▶ _ACTIVITY_: Identify and pull out each line of the entries in which "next" occurs.

▶ _SUPPLIED DATA_:
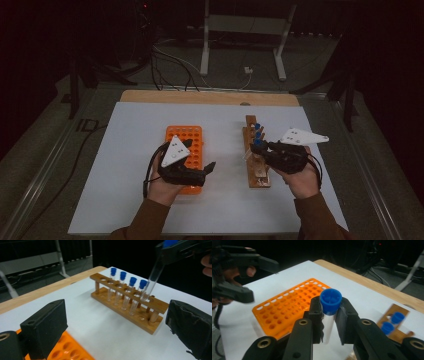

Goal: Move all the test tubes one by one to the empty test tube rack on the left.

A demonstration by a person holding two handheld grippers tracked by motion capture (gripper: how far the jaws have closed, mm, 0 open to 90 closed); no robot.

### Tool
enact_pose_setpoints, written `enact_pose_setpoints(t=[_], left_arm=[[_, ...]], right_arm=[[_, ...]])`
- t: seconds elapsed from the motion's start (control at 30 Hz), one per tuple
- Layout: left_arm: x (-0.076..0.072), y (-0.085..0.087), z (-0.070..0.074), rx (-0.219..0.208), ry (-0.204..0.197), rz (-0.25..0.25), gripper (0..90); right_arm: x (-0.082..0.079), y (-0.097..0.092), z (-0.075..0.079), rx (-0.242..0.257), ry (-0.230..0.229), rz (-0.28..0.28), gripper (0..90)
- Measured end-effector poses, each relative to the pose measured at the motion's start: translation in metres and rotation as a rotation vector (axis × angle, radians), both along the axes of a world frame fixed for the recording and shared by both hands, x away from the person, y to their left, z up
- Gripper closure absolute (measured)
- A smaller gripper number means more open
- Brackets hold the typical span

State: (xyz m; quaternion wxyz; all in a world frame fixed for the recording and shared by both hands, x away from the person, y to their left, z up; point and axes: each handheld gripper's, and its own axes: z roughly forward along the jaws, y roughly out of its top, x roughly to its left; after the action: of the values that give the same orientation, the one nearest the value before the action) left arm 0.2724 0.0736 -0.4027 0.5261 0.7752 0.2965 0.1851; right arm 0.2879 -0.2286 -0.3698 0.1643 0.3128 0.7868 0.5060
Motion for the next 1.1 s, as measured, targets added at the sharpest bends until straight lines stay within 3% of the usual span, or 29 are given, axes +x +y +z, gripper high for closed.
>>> enact_pose_setpoints(t=[0.17, 0.3, 0.5, 0.53, 0.6, 0.63, 0.97, 1.1], left_arm=[[0.002, -0.016, -0.003, 0.027, 0.000, -0.006, 5.5], [0.002, -0.027, -0.004, 0.024, -0.008, -0.012, 8.7], [0.001, -0.041, -0.004, 0.037, -0.022, -0.052, 24.1], [0.000, -0.043, -0.004, 0.036, -0.025, -0.057, 32.3], [0.000, -0.046, -0.004, 0.041, -0.031, -0.069, 36.6], [0.000, -0.047, -0.004, 0.043, -0.031, -0.074, 45.3], [-0.001, -0.051, -0.006, 0.066, -0.049, -0.069, 64.9], [-0.001, -0.051, -0.006, 0.065, -0.053, -0.071, 68.2]], right_arm=[[0.001, 0.015, -0.002, -0.004, 0.011, 0.022, 76.3], [0.000, 0.025, -0.001, -0.001, 0.018, 0.037, 76.3], [0.000, 0.036, -0.001, -0.003, 0.023, 0.061, 76.3], [0.000, 0.039, -0.002, -0.003, 0.028, 0.068, 76.3], [0.000, 0.041, -0.002, -0.002, 0.029, 0.070, 76.3], [0.000, 0.043, -0.003, -0.002, 0.031, 0.073, 76.3], [-0.001, 0.048, -0.003, 0.003, 0.040, 0.091, 76.3], [0.000, 0.049, -0.004, 0.003, 0.040, 0.096, 76.3]])
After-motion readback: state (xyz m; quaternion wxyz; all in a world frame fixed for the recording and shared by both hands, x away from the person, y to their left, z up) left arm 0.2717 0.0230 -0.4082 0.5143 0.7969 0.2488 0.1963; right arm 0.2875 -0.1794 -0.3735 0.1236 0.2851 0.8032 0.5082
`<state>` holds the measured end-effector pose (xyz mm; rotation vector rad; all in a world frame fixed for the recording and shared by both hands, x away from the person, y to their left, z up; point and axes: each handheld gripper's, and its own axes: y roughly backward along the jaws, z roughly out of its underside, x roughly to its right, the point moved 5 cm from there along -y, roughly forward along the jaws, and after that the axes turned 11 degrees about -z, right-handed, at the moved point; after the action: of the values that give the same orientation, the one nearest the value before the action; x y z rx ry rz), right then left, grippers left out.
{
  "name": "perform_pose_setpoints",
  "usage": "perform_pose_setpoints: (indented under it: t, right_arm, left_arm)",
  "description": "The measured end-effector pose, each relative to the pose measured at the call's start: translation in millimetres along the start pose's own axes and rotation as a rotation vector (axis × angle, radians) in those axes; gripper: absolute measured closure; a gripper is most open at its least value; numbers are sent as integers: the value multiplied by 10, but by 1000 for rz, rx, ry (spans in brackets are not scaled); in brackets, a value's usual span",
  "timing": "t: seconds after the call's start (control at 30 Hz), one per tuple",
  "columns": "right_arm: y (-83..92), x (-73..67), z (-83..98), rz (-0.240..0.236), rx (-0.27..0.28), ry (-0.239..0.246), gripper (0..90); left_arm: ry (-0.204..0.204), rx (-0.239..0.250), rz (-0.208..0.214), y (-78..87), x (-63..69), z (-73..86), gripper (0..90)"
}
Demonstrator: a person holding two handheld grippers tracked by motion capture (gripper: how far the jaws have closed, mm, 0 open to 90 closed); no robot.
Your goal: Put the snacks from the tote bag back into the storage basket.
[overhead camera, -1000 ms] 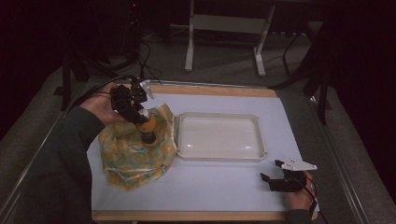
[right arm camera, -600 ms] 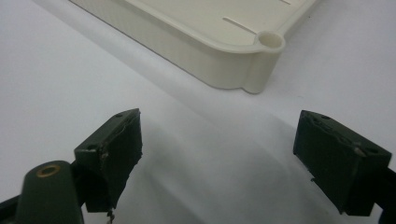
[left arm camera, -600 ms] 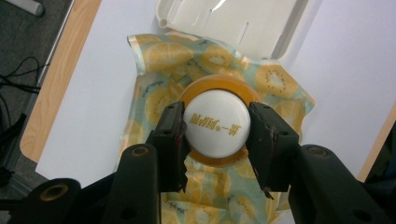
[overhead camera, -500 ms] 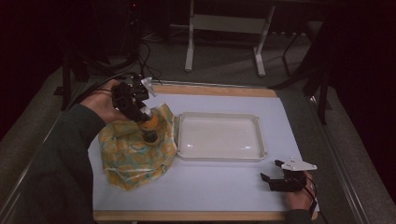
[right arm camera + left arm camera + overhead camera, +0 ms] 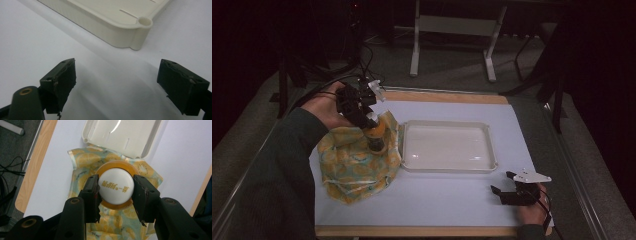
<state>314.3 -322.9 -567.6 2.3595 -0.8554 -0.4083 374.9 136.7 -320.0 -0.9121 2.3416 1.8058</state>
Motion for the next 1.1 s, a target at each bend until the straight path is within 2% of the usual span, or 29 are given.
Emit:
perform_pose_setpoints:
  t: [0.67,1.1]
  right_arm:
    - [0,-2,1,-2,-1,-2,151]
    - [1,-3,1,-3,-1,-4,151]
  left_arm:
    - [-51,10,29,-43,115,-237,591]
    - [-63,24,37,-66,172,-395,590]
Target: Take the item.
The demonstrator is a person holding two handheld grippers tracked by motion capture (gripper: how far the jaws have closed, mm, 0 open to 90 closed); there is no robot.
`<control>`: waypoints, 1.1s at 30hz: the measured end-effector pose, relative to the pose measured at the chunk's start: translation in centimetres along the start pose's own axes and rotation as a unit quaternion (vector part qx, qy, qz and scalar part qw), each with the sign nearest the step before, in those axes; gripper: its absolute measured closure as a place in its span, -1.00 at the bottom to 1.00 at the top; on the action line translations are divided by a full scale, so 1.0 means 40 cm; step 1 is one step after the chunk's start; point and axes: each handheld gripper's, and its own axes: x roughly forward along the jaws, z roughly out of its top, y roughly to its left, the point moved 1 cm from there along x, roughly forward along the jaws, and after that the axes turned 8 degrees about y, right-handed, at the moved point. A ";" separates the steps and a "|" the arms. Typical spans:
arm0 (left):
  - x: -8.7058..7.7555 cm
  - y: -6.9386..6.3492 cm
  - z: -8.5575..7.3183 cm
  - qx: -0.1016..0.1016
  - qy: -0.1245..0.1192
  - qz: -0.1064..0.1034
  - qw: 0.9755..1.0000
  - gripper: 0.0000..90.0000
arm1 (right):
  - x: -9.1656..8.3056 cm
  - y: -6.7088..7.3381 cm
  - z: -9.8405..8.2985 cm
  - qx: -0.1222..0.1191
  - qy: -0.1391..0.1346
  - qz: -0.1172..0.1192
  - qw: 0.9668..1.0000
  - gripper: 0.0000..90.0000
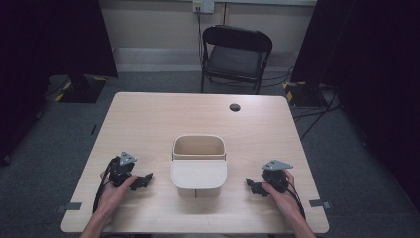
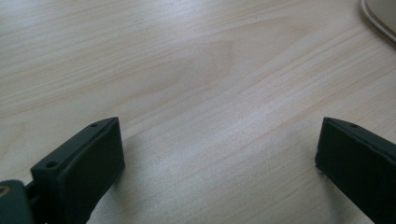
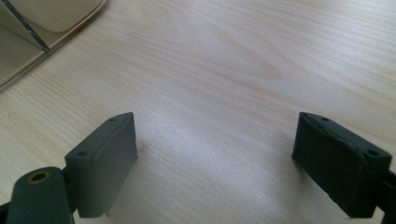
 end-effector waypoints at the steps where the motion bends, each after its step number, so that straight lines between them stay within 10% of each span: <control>1: 0.000 0.000 0.000 0.000 0.000 0.000 1.000 -0.97 | 0.000 0.000 0.000 -0.001 -0.001 0.000 1.000 -0.71; 14: -0.030 -0.002 0.001 -0.011 -0.025 -0.010 1.000 -0.62 | 0.000 0.000 0.000 -0.001 0.000 0.001 1.000 -0.71; 33: -0.099 -0.074 0.035 0.060 -0.080 -0.073 0.992 -0.59 | 0.000 0.000 0.000 -0.001 0.000 0.000 1.000 -0.71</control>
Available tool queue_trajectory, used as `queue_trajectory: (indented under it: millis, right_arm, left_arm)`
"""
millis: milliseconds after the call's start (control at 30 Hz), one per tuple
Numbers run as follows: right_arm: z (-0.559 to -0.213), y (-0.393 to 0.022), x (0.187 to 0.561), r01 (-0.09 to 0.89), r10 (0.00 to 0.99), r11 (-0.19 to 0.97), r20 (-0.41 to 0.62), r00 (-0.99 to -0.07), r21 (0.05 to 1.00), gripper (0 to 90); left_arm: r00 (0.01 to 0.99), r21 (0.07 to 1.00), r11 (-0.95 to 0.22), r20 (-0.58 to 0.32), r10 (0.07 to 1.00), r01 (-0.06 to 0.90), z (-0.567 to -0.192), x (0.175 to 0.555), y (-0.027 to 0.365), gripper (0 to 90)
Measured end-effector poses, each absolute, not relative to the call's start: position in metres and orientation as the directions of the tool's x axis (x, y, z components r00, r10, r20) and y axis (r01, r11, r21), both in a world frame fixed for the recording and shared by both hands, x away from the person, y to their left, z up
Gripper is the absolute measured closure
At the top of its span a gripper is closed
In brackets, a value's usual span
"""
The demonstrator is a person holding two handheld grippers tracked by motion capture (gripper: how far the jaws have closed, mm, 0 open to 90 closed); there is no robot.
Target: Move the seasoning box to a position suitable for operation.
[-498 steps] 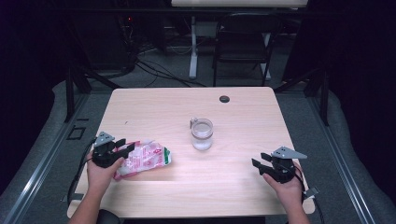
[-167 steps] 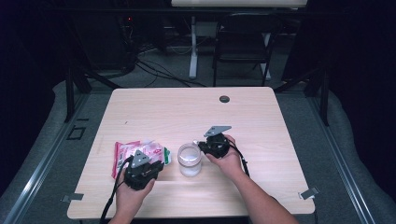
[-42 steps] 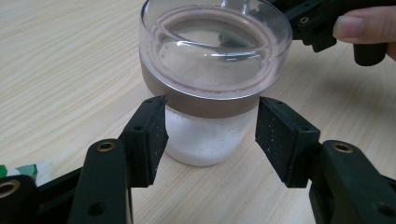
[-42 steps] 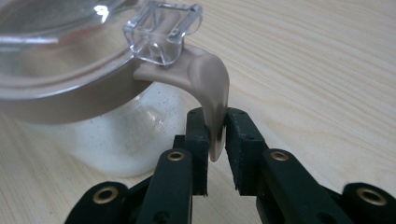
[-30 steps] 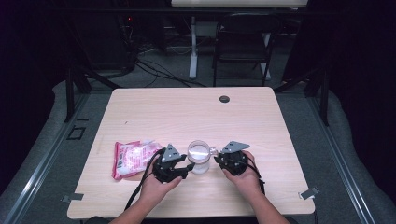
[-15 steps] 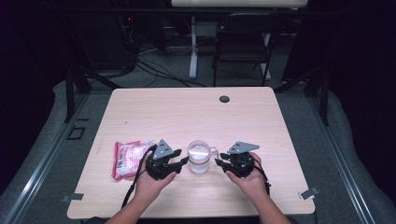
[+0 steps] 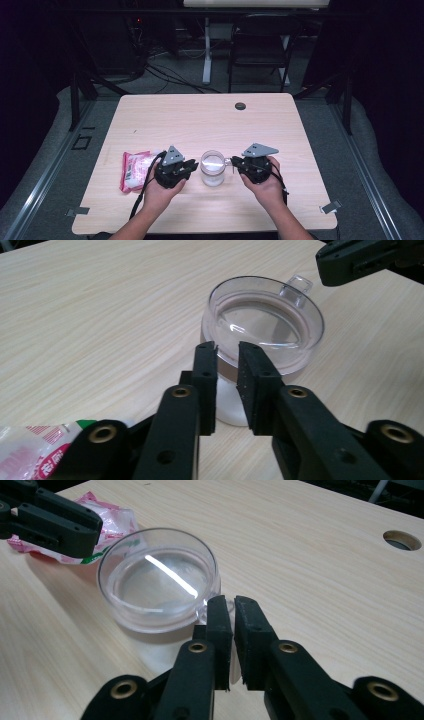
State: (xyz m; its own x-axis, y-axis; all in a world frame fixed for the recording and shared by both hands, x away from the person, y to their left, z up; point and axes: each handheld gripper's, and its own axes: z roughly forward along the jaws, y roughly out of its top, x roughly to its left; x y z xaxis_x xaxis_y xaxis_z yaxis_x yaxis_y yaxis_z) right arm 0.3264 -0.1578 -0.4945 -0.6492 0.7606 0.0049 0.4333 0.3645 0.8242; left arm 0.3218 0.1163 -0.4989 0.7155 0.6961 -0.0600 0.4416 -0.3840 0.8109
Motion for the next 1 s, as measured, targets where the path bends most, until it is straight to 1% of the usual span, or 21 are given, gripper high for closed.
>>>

▶ _SOLUTION FOR THIS TASK_:
Motion for the next 1.1 s, as measured, targets added at the sharpest bends until straight lines stay within 3% of the usual span, or 29 are given, axes +x +y +z, gripper high for closed.
Motion for the next 1.1 s, a target at each bend until the straight path is within 2% of the usual span, or 29 are given.
Motion for the next 1 s, as measured, targets where the path bends most, until it is straight to 1% of the usual span, or 21 are given, gripper high for closed.

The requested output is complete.